== Segment start ==
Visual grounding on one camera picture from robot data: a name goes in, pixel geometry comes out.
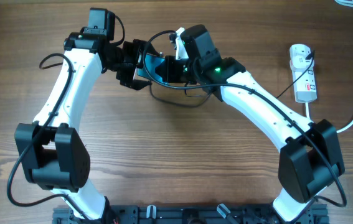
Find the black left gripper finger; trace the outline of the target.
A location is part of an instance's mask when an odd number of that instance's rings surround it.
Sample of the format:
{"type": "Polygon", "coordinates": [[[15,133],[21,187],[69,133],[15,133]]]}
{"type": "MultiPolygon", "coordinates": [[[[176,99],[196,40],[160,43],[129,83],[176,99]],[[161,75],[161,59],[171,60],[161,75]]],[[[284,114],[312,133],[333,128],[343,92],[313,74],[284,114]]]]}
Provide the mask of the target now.
{"type": "Polygon", "coordinates": [[[150,80],[131,80],[126,86],[134,90],[142,90],[146,86],[150,86],[150,80]]]}
{"type": "Polygon", "coordinates": [[[145,49],[147,49],[147,54],[151,54],[156,57],[162,57],[162,54],[159,53],[151,43],[148,43],[145,40],[134,39],[132,44],[136,59],[139,59],[145,49]]]}

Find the turquoise screen smartphone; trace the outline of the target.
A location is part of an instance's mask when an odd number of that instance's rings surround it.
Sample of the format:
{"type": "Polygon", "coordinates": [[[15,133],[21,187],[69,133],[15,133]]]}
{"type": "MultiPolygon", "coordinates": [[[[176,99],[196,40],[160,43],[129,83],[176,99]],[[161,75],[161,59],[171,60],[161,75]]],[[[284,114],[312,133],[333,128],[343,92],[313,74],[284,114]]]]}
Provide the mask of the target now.
{"type": "MultiPolygon", "coordinates": [[[[162,64],[164,58],[157,57],[151,54],[146,55],[146,66],[149,70],[151,76],[155,78],[157,81],[162,82],[162,77],[156,73],[156,68],[162,64]]],[[[150,76],[147,74],[144,68],[136,68],[134,72],[133,79],[134,80],[143,80],[143,79],[150,80],[150,76]]]]}

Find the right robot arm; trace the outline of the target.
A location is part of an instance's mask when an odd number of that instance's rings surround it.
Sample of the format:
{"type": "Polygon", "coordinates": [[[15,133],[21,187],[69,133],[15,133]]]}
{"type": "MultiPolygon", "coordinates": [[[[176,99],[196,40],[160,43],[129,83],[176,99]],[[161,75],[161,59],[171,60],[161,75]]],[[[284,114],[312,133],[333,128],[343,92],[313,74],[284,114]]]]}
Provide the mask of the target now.
{"type": "Polygon", "coordinates": [[[232,57],[222,58],[203,25],[166,32],[176,55],[165,57],[156,73],[158,84],[175,90],[201,89],[246,116],[279,153],[281,192],[273,201],[276,214],[294,223],[315,200],[347,205],[339,177],[345,173],[335,127],[318,123],[280,102],[262,88],[232,57]]]}

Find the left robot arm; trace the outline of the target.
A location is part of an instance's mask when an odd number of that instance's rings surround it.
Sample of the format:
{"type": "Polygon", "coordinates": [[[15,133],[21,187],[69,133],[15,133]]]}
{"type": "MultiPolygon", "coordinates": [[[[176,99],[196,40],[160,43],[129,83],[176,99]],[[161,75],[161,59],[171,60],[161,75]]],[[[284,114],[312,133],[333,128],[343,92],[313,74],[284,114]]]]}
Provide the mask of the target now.
{"type": "Polygon", "coordinates": [[[98,77],[116,73],[121,85],[141,90],[148,81],[135,80],[142,40],[115,40],[119,17],[107,9],[91,8],[88,25],[71,33],[64,42],[60,74],[45,105],[29,124],[15,132],[19,158],[26,180],[52,198],[61,198],[77,223],[118,223],[106,196],[92,184],[90,155],[79,134],[80,120],[98,77]]]}
== Segment end ==
[TASK INSTRUCTIONS] If the word "trace" is on a line above, return that line.

[SOLUTION FOR THIS TASK]
Find the black left gripper finger; trace the outline of the target.
Find the turquoise screen smartphone; trace the outline of the target.
Find the right robot arm; trace the outline of the target.
Find the left robot arm; trace the outline of the target.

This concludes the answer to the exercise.